Black Flag Resynced has no multiplayer and is single-player only. The original game's competitive multiplayer mode has been removed, and the creative director has stated the team chose to focus entirely on Edward Kenway's story. That decision also removes the multiplayer-linked season pass content the 2013 release shipped with, so the remake is a purely solo experience from start to finish.
Black Flag Resynced does not include Freedom Cry, the single-player Adewale expansion from the 2013 game. The rest of the original season pass content is also absent from the remake. The developers have not ruled out revisiting Freedom Cry as future content, but nothing has been confirmed, so at launch the standalone package covers Edward Kenway's campaign and the new material only.
Black Flag Resynced takes between 25 and 30 hours for the main story alone. A main-plus-side-content playthrough runs roughly 45 to 50 hours, and a full completionist clear sits in the 60 to 70 hour range.
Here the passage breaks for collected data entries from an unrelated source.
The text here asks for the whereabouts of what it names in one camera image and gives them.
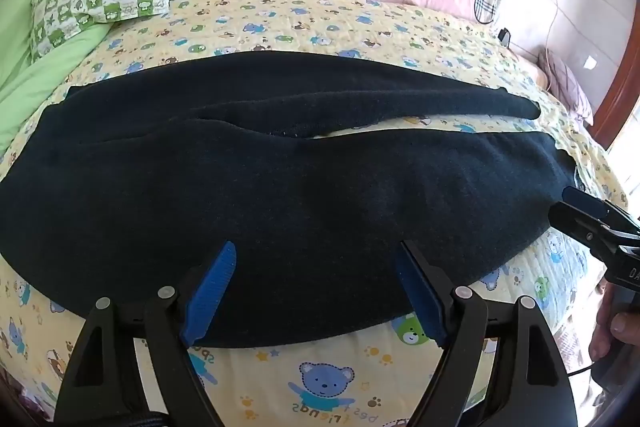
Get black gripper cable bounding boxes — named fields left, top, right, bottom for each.
left=566, top=357, right=601, bottom=379

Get black pants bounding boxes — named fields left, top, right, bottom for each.
left=0, top=52, right=583, bottom=349

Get person's right hand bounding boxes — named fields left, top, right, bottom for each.
left=589, top=282, right=640, bottom=360

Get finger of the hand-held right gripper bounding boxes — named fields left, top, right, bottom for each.
left=548, top=202, right=618, bottom=258
left=561, top=186, right=638, bottom=233

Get light green blanket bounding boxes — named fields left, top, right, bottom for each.
left=0, top=0, right=116, bottom=158

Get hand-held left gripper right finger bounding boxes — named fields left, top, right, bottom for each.
left=395, top=241, right=576, bottom=427

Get pink plaid pillow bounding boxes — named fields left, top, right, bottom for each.
left=537, top=49, right=594, bottom=126

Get brown wooden door frame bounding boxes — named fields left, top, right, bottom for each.
left=592, top=41, right=640, bottom=154

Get yellow printed bed sheet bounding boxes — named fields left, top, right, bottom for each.
left=0, top=0, right=631, bottom=427

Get white charging cable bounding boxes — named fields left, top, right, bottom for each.
left=544, top=0, right=564, bottom=94

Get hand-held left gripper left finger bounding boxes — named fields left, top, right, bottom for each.
left=55, top=241, right=237, bottom=427

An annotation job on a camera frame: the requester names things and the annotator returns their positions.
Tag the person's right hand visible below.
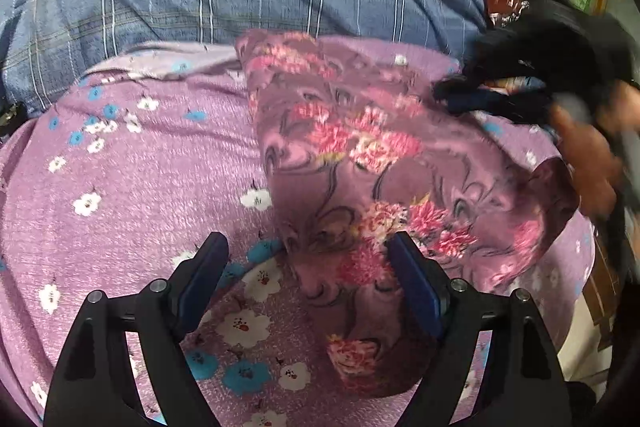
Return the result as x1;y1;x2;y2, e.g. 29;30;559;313
550;82;640;220

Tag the purple floral bedsheet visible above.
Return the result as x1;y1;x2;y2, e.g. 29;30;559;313
0;38;596;427

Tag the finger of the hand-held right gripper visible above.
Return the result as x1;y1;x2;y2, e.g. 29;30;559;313
432;74;553;126

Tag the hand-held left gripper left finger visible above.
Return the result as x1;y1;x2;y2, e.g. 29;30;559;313
45;232;230;427

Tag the maroon floral shirt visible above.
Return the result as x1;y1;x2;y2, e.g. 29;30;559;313
234;29;581;398

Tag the wooden furniture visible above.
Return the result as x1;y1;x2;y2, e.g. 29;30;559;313
582;202;631;353

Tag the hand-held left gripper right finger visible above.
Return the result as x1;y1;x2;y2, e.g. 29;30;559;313
386;232;569;427

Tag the black round object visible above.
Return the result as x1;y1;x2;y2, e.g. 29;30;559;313
0;103;26;132

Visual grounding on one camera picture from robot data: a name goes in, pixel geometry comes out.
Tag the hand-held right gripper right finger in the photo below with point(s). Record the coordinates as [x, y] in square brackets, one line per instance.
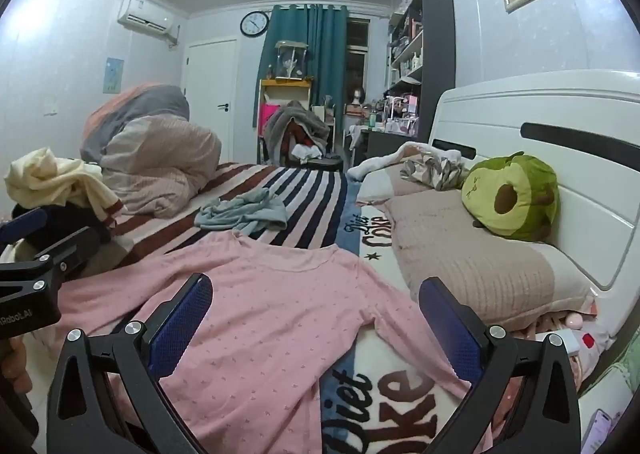
[450, 329]

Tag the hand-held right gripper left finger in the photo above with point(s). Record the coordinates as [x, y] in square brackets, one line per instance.
[185, 329]

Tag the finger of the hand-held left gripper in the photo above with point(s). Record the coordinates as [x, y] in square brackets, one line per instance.
[25, 226]
[70, 246]

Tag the pink dotted shirt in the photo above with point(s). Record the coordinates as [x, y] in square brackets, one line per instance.
[260, 314]

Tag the person's left hand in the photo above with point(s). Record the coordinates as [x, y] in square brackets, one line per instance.
[17, 364]

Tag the dark cloth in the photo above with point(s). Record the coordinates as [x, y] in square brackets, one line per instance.
[80, 216]

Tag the cream garment with red stripe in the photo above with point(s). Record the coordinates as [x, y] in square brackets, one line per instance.
[50, 178]

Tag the beige pillow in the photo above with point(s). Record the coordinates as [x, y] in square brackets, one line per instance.
[475, 264]

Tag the printed fleece blanket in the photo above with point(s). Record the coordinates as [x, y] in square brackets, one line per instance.
[380, 404]

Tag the white power strip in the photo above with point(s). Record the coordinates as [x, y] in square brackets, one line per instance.
[562, 340]

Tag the rolled pink grey duvet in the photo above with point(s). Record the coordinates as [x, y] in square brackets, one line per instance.
[150, 158]

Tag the grey-blue garment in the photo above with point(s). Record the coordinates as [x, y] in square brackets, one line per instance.
[240, 214]

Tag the grey patterned cloth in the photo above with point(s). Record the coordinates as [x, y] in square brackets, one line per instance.
[435, 173]

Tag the green avocado plush toy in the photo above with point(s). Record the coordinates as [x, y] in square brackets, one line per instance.
[530, 184]

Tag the green cloth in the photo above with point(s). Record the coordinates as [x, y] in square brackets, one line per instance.
[620, 374]

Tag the striped blanket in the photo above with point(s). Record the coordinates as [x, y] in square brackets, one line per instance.
[300, 194]

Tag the white fluffy blanket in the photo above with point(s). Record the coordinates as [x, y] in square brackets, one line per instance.
[372, 166]

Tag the smartphone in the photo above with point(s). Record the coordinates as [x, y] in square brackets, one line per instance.
[602, 429]

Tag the dark desk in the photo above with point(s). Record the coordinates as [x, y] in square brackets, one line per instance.
[395, 143]

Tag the white door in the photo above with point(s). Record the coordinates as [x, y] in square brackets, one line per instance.
[210, 83]

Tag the white air conditioner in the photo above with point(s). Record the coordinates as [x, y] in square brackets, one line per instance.
[145, 16]

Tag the mannequin head with wig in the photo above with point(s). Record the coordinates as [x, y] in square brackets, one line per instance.
[357, 96]

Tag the yellow shelf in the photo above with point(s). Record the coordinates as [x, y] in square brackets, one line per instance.
[285, 83]

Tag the white headboard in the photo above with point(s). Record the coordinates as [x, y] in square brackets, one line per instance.
[590, 98]

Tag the window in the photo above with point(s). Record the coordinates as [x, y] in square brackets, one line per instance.
[357, 63]

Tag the dark bookshelf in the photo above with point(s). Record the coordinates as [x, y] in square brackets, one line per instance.
[437, 43]

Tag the glass display case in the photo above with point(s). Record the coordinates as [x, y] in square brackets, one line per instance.
[290, 61]

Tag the teal curtain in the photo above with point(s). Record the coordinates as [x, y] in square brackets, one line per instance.
[320, 48]

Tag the wall light switch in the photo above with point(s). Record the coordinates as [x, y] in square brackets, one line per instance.
[51, 107]

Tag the small wall poster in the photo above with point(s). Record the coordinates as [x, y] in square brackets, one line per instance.
[114, 75]

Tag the round wall clock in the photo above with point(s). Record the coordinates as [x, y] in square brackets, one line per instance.
[254, 24]

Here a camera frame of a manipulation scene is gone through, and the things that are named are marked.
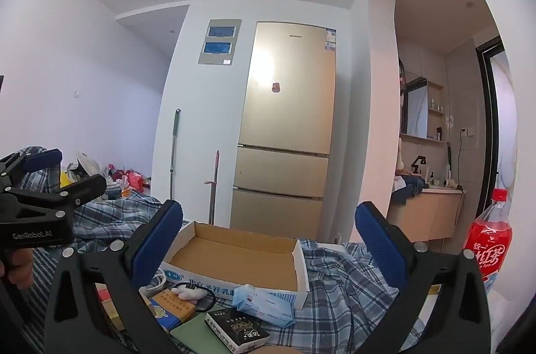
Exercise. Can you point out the white wall outlet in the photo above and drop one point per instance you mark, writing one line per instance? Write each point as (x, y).
(465, 131)

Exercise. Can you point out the red plastic bags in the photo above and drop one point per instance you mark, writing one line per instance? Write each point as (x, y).
(130, 177)

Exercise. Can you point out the gold refrigerator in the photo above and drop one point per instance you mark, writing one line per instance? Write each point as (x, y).
(284, 128)

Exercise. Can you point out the light blue wet wipes pack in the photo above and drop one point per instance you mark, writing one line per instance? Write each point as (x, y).
(264, 303)

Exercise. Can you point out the black tissue pack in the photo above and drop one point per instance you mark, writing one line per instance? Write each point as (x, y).
(234, 327)

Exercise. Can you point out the white toilet paper roll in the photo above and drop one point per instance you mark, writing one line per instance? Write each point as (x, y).
(450, 182)

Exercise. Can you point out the black faucet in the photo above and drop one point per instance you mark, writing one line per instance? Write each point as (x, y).
(418, 163)

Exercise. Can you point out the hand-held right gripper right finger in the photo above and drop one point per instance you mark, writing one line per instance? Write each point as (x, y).
(381, 249)

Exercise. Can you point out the yellow bag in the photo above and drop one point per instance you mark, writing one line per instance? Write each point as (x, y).
(66, 180)

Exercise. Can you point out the blue plaid shirt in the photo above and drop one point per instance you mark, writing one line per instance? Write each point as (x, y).
(335, 287)

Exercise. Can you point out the brown fridge magnet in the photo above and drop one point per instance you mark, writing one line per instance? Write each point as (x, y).
(275, 87)

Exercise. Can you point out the person's left hand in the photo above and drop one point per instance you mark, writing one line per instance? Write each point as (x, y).
(16, 264)

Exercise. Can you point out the bathroom mirror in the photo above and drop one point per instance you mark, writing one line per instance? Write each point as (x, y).
(416, 109)

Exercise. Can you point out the blue clothes pile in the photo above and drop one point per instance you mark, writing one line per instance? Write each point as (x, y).
(408, 186)

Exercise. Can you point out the small orange yellow box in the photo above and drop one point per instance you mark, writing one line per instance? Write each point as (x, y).
(171, 308)

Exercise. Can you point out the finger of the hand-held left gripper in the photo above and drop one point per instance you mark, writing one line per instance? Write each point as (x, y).
(83, 188)
(42, 159)

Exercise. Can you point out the green notepad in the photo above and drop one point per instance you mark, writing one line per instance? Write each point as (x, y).
(197, 337)

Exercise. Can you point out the wooden vanity cabinet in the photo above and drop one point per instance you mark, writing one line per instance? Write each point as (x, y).
(431, 211)

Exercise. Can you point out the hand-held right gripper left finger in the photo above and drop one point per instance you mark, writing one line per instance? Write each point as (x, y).
(157, 241)

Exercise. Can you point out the black hair dryer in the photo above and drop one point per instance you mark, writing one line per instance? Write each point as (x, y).
(439, 133)

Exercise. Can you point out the grey wall panel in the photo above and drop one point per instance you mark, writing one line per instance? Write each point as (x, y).
(220, 42)

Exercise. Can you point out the black door frame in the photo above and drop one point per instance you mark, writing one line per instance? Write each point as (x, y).
(490, 107)

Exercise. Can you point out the white plush toy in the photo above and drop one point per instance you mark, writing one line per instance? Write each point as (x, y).
(186, 291)

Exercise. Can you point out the cardboard box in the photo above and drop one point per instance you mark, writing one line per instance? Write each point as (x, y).
(234, 253)

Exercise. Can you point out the red drink bottle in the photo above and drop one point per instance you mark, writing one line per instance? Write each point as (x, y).
(488, 245)

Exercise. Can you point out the wooden wall shelf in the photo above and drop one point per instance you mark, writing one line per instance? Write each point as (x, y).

Those figures reflect the remake specifically, which adds roughly six new hours of story, officer quests, and related activities on top of the original campaign's structure.
Assassin's Creed Black Flag Resynced is a ground-up remake of the 2013 pirate adventure, rebuilt by Ubisoft Singapore on the studio's current Anvil engine and directed by a designer from the original team. Combat now favours parries and takedowns, stealth and parkour borrow from the series' later entries, and naval battles gain new weapons and an officer system. Matt Ryan voices brand-new Edward Kenway material, with added threads for Blackbeard, Stede Bonnet, and three ship officers. On PS5 Pro, every display mode keeps extended ray tracing, with performance reaching 60 fps. A persistent Animus Hub storefront and Freedom Cry's absence are the notable drawbacks. A faithful, handsome return dented by its live-service layer.